* What is being asked *
Only the lines from the one containing "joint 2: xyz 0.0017" through the end of the listing below are to be reproduced, exactly as they stand.

----

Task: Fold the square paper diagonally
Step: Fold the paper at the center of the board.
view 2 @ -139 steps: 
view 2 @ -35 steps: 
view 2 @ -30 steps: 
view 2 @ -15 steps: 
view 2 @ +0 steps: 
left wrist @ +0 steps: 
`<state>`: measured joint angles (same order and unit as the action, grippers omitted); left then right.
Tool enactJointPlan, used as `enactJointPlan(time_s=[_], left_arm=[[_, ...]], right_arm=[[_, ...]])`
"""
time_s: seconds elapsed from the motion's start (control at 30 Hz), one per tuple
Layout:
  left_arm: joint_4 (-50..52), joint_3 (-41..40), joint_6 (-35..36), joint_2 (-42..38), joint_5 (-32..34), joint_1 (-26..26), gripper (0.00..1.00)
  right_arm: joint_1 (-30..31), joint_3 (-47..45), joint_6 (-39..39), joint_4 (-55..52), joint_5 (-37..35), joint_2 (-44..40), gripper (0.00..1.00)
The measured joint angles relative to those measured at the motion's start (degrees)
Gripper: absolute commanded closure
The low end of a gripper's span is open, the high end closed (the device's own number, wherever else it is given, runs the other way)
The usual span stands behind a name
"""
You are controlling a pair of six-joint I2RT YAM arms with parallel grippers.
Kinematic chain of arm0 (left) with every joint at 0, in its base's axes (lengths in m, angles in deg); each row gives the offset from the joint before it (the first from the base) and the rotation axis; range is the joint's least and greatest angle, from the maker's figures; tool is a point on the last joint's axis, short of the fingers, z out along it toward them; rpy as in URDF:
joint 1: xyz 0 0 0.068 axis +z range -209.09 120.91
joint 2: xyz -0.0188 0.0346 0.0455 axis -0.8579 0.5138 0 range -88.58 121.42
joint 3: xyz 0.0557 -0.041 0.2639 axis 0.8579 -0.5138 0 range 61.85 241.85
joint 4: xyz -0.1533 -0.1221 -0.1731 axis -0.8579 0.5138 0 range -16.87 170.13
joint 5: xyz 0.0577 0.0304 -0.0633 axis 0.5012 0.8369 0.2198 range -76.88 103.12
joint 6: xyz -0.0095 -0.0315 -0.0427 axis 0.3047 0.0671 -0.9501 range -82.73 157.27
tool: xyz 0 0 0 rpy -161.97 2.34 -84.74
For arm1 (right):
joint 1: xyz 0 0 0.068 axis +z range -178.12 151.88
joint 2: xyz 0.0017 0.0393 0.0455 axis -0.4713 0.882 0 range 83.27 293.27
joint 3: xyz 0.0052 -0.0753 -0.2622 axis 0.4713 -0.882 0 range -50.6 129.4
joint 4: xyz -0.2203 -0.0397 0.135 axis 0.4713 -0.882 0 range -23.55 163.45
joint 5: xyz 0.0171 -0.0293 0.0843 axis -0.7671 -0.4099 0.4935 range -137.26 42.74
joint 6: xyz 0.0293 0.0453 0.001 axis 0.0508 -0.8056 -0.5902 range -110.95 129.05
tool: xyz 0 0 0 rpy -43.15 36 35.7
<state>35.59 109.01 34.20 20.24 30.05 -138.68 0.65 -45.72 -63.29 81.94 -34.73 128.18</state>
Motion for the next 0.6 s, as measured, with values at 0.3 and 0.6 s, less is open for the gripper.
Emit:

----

* Your response *
joint 2: xyz 0.0017 0.0393 0.0455 axis -0.4713 0.882 0 range 83.27 293.27
joint 3: xyz 0.0052 -0.0753 -0.2622 axis 0.4713 -0.882 0 range -50.6 129.4
joint 4: xyz -0.2203 -0.0397 0.135 axis 0.4713 -0.882 0 range -23.55 163.45
joint 5: xyz 0.0171 -0.0293 0.0843 axis -0.7671 -0.4099 0.4935 range -137.26 42.74
joint 6: xyz 0.0293 0.0453 0.001 axis 0.0508 -0.8056 -0.5902 range -110.95 129.05
tool: xyz 0 0 0 rpy -43.15 36 35.7
<state>35.59 109.01 34.20 20.24 30.05 -138.68 0.65 -45.72 -63.29 81.94 -34.73 128.18</state>
Motion for the next 0.6 s, as measured, with values at 0.3 and 0.6 s, less is open for the gripper.
Emit:

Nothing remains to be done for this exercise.